* EXERCISE
Scan the data below. Pull out each line where "that" occurs.

* Dataset entries
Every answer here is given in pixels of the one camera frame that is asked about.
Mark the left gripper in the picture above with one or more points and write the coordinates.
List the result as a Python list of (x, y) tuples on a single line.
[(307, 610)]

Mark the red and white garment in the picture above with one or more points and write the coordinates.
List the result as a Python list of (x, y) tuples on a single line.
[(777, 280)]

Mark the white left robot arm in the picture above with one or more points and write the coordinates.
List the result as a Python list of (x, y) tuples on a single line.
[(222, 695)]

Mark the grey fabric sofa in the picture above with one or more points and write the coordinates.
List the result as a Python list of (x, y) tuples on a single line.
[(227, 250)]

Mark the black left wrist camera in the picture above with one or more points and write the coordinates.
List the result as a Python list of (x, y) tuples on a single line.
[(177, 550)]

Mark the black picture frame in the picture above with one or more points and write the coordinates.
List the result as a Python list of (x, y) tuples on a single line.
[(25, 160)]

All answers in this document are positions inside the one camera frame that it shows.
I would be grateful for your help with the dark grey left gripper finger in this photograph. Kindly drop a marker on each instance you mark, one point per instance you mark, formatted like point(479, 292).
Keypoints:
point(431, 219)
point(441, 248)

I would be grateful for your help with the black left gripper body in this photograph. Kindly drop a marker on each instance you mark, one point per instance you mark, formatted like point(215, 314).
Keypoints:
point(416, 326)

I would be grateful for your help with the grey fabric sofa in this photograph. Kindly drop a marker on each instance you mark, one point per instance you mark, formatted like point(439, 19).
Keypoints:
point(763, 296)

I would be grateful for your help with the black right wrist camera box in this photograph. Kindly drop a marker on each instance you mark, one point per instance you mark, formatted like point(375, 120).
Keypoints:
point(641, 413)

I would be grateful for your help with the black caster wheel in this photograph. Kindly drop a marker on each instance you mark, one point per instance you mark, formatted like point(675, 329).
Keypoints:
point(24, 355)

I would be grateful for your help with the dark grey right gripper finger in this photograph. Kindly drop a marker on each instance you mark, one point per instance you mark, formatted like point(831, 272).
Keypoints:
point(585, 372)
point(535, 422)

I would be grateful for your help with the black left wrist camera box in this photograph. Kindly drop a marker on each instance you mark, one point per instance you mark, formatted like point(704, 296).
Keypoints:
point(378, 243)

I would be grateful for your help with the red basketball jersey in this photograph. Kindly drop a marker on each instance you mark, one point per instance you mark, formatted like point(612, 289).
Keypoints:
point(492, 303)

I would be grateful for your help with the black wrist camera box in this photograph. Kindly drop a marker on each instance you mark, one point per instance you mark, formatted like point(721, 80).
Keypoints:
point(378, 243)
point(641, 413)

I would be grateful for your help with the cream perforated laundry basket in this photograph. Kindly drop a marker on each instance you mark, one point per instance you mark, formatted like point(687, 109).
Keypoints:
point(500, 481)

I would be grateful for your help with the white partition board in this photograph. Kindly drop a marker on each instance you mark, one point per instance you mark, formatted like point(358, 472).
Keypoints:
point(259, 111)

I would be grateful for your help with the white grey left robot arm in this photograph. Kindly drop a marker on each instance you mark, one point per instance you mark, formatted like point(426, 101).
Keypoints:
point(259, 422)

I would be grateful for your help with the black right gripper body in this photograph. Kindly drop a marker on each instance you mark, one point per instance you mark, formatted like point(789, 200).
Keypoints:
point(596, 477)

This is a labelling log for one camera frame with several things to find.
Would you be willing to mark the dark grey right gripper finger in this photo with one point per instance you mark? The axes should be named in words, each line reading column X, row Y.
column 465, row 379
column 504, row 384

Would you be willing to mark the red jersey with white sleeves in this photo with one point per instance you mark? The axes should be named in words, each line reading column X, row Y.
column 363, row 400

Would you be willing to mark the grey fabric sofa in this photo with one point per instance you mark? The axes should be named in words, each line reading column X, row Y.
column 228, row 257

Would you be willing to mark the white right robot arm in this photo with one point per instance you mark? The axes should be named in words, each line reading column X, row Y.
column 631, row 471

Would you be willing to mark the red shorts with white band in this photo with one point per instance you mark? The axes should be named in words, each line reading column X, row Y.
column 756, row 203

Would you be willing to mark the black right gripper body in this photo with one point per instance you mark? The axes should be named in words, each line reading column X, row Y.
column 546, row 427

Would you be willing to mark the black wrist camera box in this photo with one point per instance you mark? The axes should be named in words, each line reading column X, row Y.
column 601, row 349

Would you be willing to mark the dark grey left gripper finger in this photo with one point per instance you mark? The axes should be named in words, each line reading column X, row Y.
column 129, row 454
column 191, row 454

* YOUR RESPONSE
Every answer here is given in pixels of the one camera frame that is asked about.
All answers in this document are positions inside the one camera frame that it shows.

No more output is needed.